**What this task involves**
Work through the lines below and count those holding "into"; reply with the number only.

**Data below**
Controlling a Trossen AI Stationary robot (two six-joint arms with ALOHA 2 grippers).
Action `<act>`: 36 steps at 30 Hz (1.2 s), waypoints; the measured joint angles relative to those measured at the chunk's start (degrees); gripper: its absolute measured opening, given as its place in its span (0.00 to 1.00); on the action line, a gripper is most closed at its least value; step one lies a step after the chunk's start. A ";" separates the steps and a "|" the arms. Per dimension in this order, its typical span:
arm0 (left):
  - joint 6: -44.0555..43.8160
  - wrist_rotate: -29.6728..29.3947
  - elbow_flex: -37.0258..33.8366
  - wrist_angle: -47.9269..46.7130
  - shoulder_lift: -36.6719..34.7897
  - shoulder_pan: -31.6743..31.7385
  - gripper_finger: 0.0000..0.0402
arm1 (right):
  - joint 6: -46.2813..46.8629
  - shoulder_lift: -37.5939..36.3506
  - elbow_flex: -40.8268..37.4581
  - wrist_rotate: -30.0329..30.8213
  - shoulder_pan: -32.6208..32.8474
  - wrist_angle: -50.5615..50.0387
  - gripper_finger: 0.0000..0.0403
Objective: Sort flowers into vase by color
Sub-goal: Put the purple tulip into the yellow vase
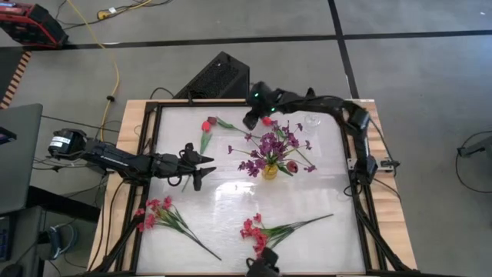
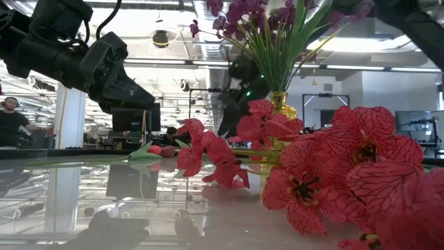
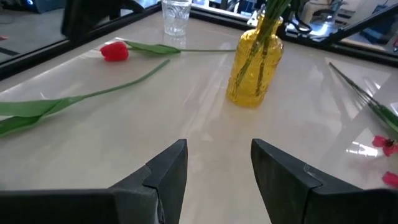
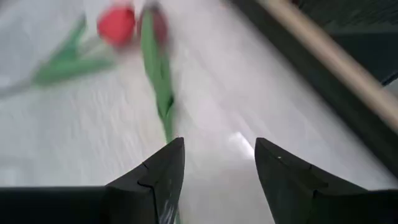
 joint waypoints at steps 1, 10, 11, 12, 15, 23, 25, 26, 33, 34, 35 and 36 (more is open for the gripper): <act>0.16 0.00 0.00 -0.21 0.00 0.00 0.42 | -0.88 1.28 0.70 0.01 0.52 -0.66 0.55; 2.44 0.92 0.02 -0.72 0.00 0.02 0.42 | -3.80 8.50 6.82 5.77 4.19 -6.18 0.55; 2.82 1.12 0.02 -0.71 0.00 0.02 0.42 | -4.57 9.04 7.49 7.53 4.57 -7.04 0.55; 3.15 1.40 0.01 -0.77 0.00 0.02 0.42 | -5.18 9.66 8.27 8.40 4.91 -7.86 0.55; 3.49 1.66 0.02 -1.31 0.00 0.06 0.42 | -7.27 10.78 10.06 11.40 6.01 -11.59 0.55; 4.30 2.02 0.02 -2.10 0.00 1.08 0.42 | -13.77 9.31 10.84 15.80 7.24 -13.11 0.55; 4.30 2.31 0.02 -2.33 0.00 1.43 0.42 | -13.64 8.06 11.73 16.04 7.21 -13.61 0.55; 4.30 2.49 0.01 -2.39 0.00 1.63 0.42 | -13.14 7.56 12.03 15.73 7.20 -13.69 0.55; 4.82 2.63 0.02 -2.38 0.00 2.93 0.42 | -9.16 7.83 12.44 10.03 8.07 -15.79 0.55; 4.98 2.64 0.02 -2.39 0.00 3.16 0.42 | -8.85 8.26 12.44 9.91 8.21 -16.45 0.55; 4.98 2.75 0.02 -2.36 0.00 3.32 0.42 | -8.50 8.73 12.44 10.27 8.32 -17.43 0.55; 4.98 3.15 0.02 -2.32 0.00 3.59 0.42 | -8.33 8.94 12.33 10.99 8.58 -18.44 0.55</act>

**Answer section**
2